§ Exercise description
Some of the lines below need repeating. Reproduce exactly those between the lines holding "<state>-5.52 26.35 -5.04" and "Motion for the", inclusive.

BEGIN

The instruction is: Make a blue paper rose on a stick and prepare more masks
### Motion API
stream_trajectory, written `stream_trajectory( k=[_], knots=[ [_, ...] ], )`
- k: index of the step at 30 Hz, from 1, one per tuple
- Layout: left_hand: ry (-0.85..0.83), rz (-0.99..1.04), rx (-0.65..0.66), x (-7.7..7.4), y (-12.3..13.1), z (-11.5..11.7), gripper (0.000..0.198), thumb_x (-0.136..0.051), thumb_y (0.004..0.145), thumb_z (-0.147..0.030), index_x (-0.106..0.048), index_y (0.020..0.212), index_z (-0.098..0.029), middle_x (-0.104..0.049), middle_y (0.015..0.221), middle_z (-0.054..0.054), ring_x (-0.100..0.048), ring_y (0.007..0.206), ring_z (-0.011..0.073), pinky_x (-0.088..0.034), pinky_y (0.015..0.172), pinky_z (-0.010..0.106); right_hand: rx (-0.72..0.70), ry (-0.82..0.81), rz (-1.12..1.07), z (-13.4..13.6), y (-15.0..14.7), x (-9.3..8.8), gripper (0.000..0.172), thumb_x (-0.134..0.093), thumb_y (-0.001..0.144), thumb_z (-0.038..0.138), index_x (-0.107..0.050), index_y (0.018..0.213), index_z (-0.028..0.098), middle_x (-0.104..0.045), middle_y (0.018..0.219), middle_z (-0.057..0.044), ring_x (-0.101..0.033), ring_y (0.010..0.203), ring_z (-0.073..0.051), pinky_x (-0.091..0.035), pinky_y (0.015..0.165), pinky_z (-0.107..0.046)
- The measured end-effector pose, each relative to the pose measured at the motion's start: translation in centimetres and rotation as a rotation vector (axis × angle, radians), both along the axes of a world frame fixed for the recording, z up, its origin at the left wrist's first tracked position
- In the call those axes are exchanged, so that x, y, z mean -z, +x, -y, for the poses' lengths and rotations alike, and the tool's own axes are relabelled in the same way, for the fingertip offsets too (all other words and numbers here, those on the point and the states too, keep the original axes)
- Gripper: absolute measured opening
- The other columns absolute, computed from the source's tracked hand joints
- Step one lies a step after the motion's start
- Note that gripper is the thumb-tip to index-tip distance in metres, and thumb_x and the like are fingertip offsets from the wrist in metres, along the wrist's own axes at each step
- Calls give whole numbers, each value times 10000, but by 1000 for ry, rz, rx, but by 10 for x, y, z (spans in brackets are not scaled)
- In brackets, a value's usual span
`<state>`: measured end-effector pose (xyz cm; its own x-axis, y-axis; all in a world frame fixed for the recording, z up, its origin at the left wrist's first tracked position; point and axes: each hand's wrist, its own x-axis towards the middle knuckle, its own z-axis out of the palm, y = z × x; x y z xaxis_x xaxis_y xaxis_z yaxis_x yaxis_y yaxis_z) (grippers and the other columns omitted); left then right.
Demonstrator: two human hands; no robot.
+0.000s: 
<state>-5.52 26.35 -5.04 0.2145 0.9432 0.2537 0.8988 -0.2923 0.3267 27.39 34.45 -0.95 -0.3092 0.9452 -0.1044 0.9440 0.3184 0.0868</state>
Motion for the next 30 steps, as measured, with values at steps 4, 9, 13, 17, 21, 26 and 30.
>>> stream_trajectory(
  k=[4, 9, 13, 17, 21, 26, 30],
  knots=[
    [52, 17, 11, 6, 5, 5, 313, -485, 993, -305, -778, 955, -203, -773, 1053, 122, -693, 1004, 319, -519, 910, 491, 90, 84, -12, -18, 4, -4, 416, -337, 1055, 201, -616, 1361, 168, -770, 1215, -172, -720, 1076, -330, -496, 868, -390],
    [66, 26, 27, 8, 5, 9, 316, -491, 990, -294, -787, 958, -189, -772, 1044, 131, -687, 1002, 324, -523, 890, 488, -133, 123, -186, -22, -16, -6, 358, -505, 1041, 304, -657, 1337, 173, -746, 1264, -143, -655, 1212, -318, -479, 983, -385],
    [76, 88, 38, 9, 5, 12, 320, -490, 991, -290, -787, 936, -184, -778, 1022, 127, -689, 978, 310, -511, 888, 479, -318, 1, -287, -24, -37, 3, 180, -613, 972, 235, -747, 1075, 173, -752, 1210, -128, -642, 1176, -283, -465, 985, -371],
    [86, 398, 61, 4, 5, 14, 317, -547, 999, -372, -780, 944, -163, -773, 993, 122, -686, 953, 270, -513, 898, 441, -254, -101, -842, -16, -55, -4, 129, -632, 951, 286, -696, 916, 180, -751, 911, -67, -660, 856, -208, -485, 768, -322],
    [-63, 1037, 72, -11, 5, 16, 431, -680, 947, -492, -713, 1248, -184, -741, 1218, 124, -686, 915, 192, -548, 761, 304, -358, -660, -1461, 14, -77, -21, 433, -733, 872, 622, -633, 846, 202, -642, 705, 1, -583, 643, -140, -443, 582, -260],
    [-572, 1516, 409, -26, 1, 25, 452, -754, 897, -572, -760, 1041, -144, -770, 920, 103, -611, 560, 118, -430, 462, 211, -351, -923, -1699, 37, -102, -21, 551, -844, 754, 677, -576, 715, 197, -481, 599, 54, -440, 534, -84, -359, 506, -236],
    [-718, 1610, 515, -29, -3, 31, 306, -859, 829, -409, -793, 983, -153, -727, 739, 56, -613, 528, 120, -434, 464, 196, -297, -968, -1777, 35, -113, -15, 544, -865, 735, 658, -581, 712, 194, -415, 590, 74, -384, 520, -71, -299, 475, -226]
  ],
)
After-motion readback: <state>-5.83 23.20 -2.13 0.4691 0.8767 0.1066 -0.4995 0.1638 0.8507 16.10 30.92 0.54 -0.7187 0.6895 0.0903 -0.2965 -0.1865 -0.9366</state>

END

§ Solution below
<state>-5.52 26.35 -5.04 0.2145 0.9432 0.2537 0.8988 -0.2923 0.3267 27.39 34.45 -0.95 -0.3092 0.9452 -0.1044 0.9440 0.3184 0.0868</state>
Motion for the next 30 steps, as measured, with values at steps 4, 9, 13, 17, 21, 26 and 30.

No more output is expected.